By Mars Dorian, {grow} Contributing Columnist

I believe that if you want to have success in the present you must anticipate the future. No crystal ball required.

Why? Because you want to sniff out trends to ride them. If you only act on what’s already happening, you’re getting sidetracked to second, third or even worse, fourth place. Like driving a Ferrari with two feet slammed on the brakes. Screeeech.

So, how can one even try to predict how content marketing, in this case blog writing, will look in the future ? Well, we have to remember the fundamental laws:

  • Nature is lazy, hence, we’re lazy. We want maximum results with minimum effort.
  • Content in the future will be based on this principle: Consume the maximum amount of content with minimum effort,  whatever, whenever, wherever we want.

The following predictions represent my opinion and not the truth, so if there’s a time traveler from the future in the audience, don’t eliminate me with your ray gun because my predictions didn’t all come true in 2020. Cool?

Let’s roll.  Six possible futures of the blog post in 2020:

1) High-end, low-end blogging styles.

I believe the normal 500 – 1000 word blog posts will enter oblivion because content will serve one of the two emerging reader camps:

Snippet readers — According to FastCompany, Facebook updates make for the most memorable writing. Strange, but it makes sense. With the ever-increasing battle for attention, people crave minimalistic, write-it-like-you-say-it content. Mini-blog posts that can be consumed like fast food, not rich in nutrition, but they give you the essentials.

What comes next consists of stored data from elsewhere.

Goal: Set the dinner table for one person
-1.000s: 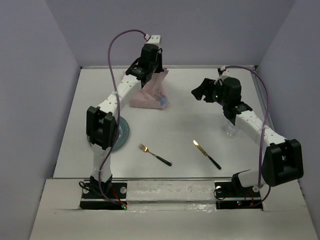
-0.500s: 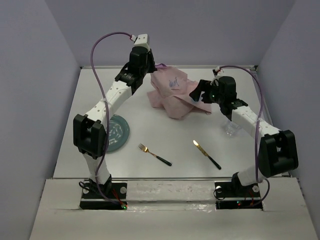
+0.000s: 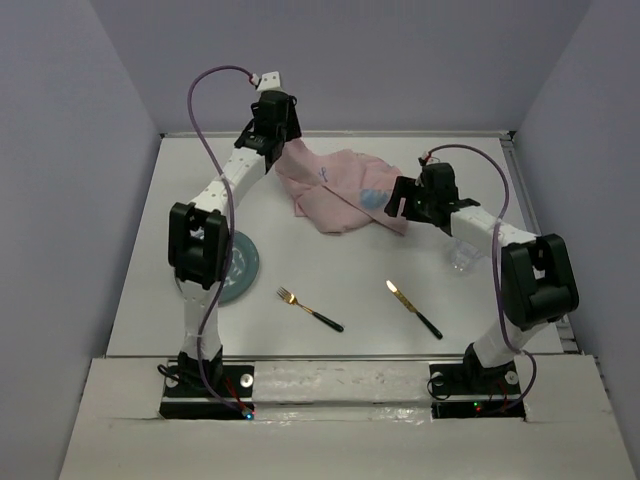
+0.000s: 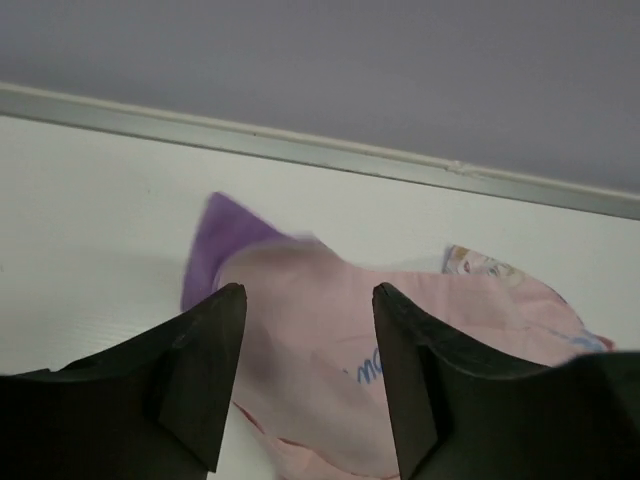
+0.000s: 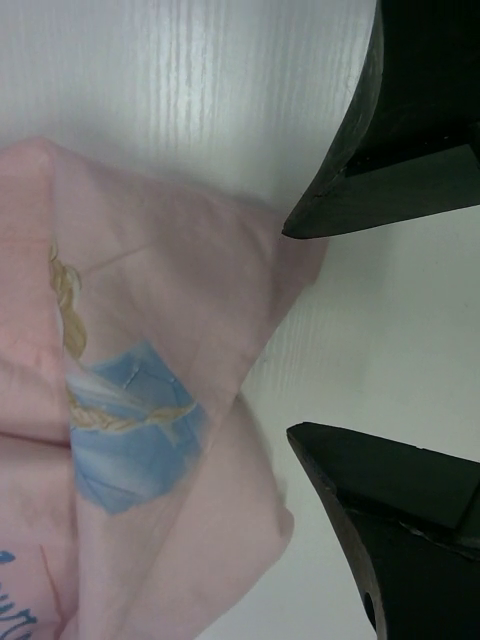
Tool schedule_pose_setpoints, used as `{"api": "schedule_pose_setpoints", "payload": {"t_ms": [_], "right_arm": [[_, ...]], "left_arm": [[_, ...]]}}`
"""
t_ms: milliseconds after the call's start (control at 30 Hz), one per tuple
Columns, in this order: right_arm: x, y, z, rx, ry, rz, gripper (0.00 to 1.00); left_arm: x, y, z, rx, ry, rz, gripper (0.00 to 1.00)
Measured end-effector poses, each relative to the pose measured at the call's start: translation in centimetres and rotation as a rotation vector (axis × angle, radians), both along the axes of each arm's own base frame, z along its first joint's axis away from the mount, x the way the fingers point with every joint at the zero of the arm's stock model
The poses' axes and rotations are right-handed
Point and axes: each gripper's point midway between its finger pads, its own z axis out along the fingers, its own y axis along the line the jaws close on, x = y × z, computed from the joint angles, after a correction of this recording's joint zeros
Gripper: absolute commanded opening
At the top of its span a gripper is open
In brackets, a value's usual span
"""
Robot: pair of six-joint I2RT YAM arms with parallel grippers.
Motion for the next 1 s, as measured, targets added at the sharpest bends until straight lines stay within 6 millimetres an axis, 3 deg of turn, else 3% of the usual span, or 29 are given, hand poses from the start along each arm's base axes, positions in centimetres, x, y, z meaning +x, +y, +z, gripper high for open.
{"api": "schedule_pose_setpoints", "payload": {"t_ms": [33, 133, 267, 533, 667, 767, 1000], "right_arm": [[0.0, -0.2, -0.5, -0.012, 0.012, -0.011, 0.77], [-0.1, -0.6, -2.1, -0.035, 0.051, -0.025, 0.74], [-0.5, -0.9, -3.5, -0.054, 0.092, -0.033, 0.73], [-0.6, -1.4, -4.7, -0.073, 0.122, -0.063, 0.66], [-0.7, -1.7, -6.4, -0.094, 0.163, -0.075, 0.62], [-0.7, -1.8, -7.2, -0.106, 0.183, -0.079, 0.57], [0.4, -1.7, -6.3, -0.103, 0.158, -0.085, 0.52]], "left_arm": [[0.9, 0.1, -0.5, 0.005, 0.008, 0.011, 0.85], [3.0, 0.2, -1.8, 0.023, 0.027, 0.022, 0.85], [2.5, 1.3, -3.8, 0.042, 0.073, 0.044, 0.82], [-4.8, 4.7, -6.9, -0.089, 0.134, 0.090, 0.63], [-8.5, 2.8, -10.6, -0.159, 0.189, 0.044, 0.62], [-10.9, 0.9, -14.7, -0.180, 0.286, -0.007, 0.63], [-10.7, -1.3, -18.5, -0.229, 0.357, -0.051, 0.66]]}}
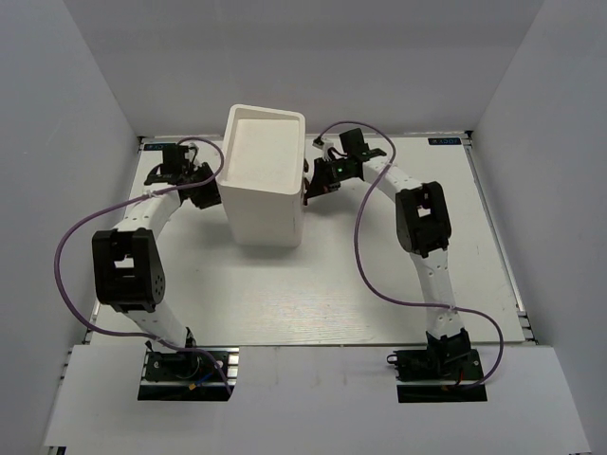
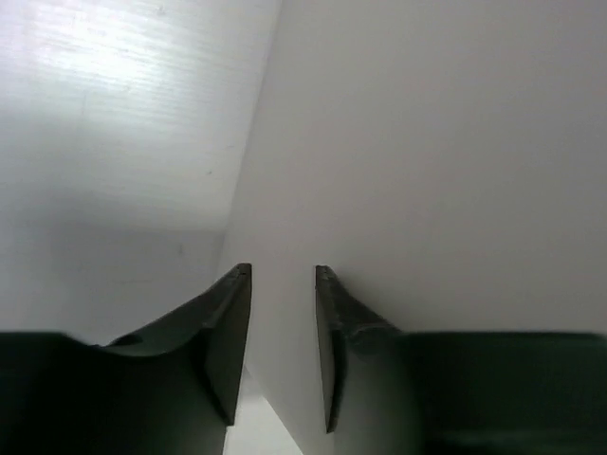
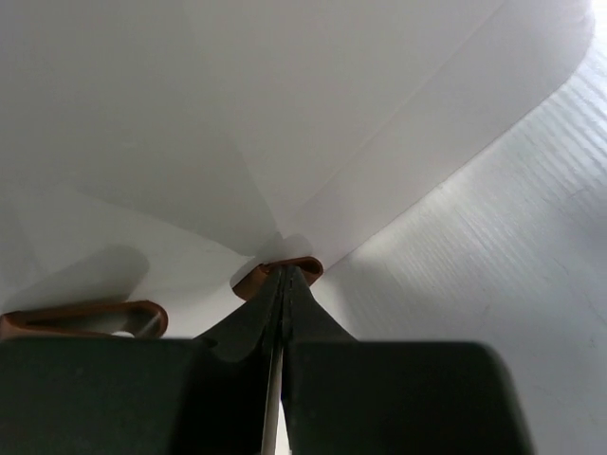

Long-form essay readers — On the other site we’ll larger sized articles (1000 – 7000 words and more). These are going to be evergreen, in-depth articles, almost mini ebooks, that require more sitting and attention but reward you with more brain nutrition (aka valuable information!). They can be offered for a minimal fee, let’s say .99 cents or 2 dollars (think Kindle-single) or will be infrequently published in longer time intervals.

2) Mobile optimized content psychology.

I’m not talking responsive design and bigger fonts. I mean writing specifically for the mobile person in mind.

In Japan for example, cellphone novels are all the rage. They are romance and paranormal based stories in messaging style, created in a way that makes them readable on the go. Smirk all you want, but these sell up to 400,000 units per digi-novel. Even if you don’t plan on writing e-novels, this comes with mass inspiration for possible blogging ideas :

One thought one paragraph. Wayyy more white space to allow eyes to breathe. Simpler structure and bite-sized chapters so people can read between breaks / commute / waiting. And even more white space.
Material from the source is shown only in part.